▶ [TASK GOAL]
Go through the lines below. Copy those with "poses".

*** DATA EXCERPT Section Begins ***

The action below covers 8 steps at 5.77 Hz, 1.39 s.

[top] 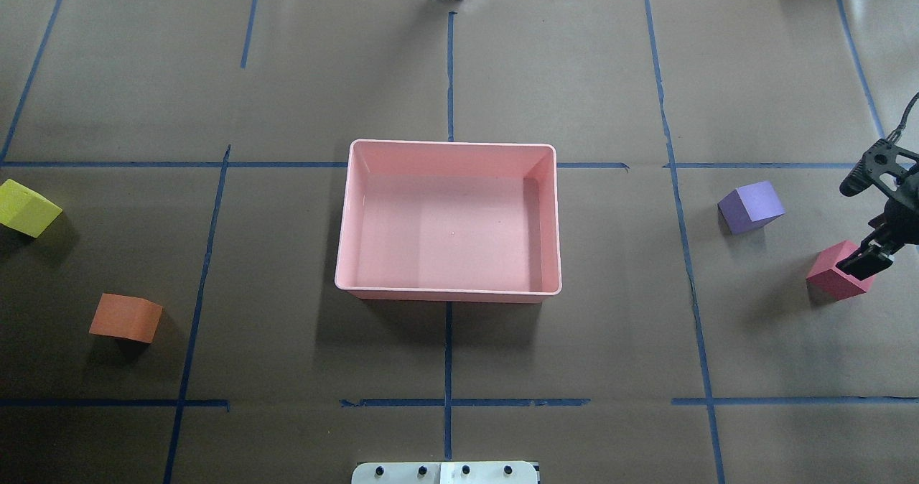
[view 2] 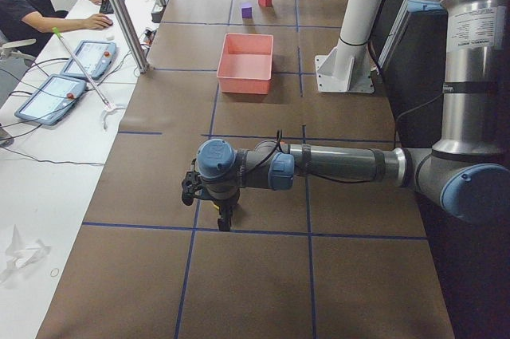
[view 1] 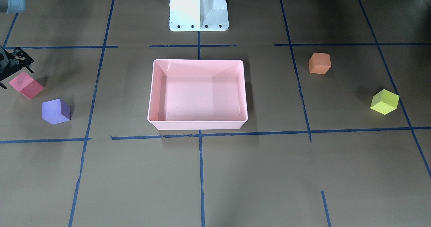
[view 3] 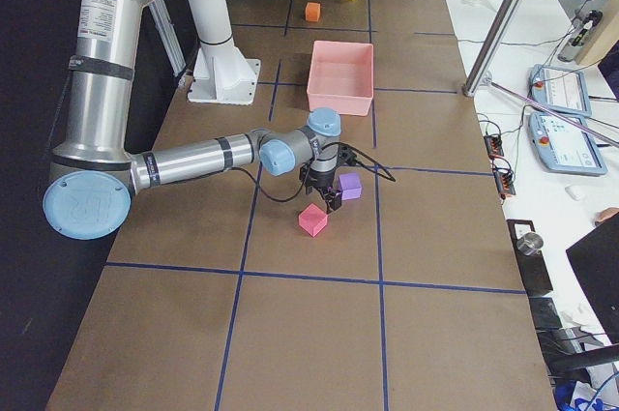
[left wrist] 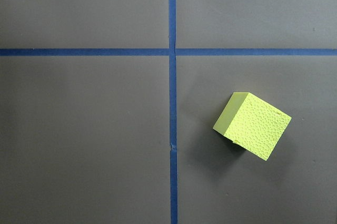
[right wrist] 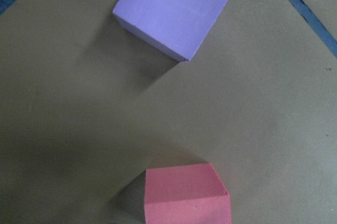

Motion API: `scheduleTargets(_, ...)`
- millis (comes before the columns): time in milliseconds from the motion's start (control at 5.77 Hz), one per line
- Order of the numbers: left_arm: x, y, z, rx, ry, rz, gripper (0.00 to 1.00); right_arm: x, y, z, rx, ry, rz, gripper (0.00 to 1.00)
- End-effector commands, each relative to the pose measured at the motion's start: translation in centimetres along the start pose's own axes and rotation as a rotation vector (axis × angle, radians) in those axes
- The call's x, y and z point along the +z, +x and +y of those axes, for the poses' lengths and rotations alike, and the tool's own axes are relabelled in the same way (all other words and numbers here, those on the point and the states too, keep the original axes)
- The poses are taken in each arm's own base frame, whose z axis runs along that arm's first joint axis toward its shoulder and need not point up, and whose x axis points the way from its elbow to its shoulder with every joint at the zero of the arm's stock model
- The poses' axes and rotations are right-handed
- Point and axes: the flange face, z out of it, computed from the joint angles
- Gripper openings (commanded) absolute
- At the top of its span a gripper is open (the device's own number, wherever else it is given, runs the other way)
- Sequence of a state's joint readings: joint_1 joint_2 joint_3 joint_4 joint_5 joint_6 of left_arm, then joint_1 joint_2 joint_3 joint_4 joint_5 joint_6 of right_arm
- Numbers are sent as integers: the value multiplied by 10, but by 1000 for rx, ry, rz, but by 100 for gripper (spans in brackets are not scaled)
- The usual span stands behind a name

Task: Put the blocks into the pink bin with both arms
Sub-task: 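Lower the right gripper onto the pink-red cube and close it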

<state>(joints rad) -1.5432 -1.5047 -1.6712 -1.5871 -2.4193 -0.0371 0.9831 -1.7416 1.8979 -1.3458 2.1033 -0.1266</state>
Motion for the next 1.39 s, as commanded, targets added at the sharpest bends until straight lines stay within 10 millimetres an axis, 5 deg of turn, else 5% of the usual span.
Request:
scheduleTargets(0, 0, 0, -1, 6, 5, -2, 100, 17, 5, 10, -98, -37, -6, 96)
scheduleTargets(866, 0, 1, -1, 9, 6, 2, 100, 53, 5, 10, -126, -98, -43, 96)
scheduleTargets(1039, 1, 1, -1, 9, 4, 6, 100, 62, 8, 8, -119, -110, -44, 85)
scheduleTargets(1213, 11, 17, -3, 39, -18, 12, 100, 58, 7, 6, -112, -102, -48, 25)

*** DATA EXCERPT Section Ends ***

▶ [SOLVED EXERCISE]
- The call's x, y and z point along the +z, +x and +y of those axes, for the poses' lengths and rotations alike, and the tool's own axes are relabelled in the same way (all other words and numbers here, those on the point and the states too, keep the original axes)
- The poses are taken in each arm's own base frame, whose z axis runs along that arm's first joint axis toward its shoulder and need not point up, and whose x axis points the way from its elbow to its shoulder with every joint at the zero of the arm's stock model
- The poses' axes and rotations are right-handed

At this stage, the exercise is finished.